TO DO =
Would you copy the material below word for word, beginning with its first line and ending with the line that contains "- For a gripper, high"?

EXERCISE DATA =
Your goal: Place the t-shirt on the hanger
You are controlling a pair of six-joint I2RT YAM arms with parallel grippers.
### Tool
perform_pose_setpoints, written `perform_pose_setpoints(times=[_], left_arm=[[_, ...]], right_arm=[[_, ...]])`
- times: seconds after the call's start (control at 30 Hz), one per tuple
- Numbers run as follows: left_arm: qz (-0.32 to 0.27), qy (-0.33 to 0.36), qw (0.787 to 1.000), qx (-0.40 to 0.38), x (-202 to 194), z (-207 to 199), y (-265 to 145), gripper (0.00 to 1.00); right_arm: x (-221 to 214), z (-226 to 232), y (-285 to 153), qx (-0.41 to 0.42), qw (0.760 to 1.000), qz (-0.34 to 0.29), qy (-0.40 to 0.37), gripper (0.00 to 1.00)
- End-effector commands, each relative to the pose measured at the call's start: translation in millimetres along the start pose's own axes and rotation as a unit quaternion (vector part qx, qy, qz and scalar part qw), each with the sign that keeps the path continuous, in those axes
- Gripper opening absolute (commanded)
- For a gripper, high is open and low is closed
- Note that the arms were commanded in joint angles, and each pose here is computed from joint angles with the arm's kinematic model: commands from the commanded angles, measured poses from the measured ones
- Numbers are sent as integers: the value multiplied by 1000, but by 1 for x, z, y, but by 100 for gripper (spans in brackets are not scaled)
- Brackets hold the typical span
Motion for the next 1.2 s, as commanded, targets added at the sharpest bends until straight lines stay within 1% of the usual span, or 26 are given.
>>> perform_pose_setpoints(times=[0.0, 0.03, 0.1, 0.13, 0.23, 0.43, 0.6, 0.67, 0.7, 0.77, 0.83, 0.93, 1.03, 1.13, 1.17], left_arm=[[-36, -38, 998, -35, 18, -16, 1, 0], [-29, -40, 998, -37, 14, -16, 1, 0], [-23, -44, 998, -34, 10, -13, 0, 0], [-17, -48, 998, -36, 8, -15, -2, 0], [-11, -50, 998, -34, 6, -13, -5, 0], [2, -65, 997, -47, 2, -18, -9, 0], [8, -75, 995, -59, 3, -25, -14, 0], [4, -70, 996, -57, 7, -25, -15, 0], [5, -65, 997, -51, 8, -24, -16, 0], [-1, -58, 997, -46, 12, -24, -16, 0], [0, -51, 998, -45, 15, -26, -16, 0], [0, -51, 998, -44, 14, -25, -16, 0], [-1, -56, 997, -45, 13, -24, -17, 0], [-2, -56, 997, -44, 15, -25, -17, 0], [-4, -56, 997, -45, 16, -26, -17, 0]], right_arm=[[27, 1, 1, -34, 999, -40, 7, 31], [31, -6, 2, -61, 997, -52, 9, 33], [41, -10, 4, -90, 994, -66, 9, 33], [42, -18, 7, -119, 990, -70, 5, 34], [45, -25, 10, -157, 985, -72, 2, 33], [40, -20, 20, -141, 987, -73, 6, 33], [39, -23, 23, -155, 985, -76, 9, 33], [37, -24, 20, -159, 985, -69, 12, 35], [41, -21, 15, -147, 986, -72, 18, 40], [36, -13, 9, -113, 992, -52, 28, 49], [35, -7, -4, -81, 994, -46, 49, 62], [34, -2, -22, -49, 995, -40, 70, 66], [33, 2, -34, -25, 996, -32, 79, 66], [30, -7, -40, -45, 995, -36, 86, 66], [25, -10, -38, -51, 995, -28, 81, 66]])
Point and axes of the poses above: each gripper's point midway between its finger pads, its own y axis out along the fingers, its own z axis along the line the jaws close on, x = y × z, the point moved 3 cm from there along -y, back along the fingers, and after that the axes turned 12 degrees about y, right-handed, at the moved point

PROBLEM SOLUTION =
Your goal: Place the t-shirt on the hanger
You are controlling a pair of six-joint I2RT YAM arms with parallel grippers.
### Tool
perform_pose_setpoints, written `perform_pose_setpoints(times=[_], left_arm=[[_, ...]], right_arm=[[_, ...]])`
- times: seconds after the call's start (control at 30 Hz), one per tuple
- Numbers run as follows: left_arm: qz (-0.32 to 0.27), qy (-0.33 to 0.36), qw (0.787 to 1.000), qx (-0.40 to 0.38), x (-202 to 194), z (-207 to 199), y (-265 to 145), gripper (0.00 to 1.00); right_arm: x (-221 to 214), z (-226 to 232), y (-285 to 153), qx (-0.41 to 0.42), qw (0.760 to 1.000), qz (-0.34 to 0.29), qy (-0.40 to 0.37), gripper (0.00 to 1.00)
- End-effector commands, each relative to the pose measured at the call's start: translation in millimetres along the start pose's own axes and rotation as a unit quaternion (vector part qx, qy, qz and scalar part qw), each with the sign that keeps the path continuous, in those axes
- Gripper opening absolute (commanded)
- For a gripper, high is open and low is closed

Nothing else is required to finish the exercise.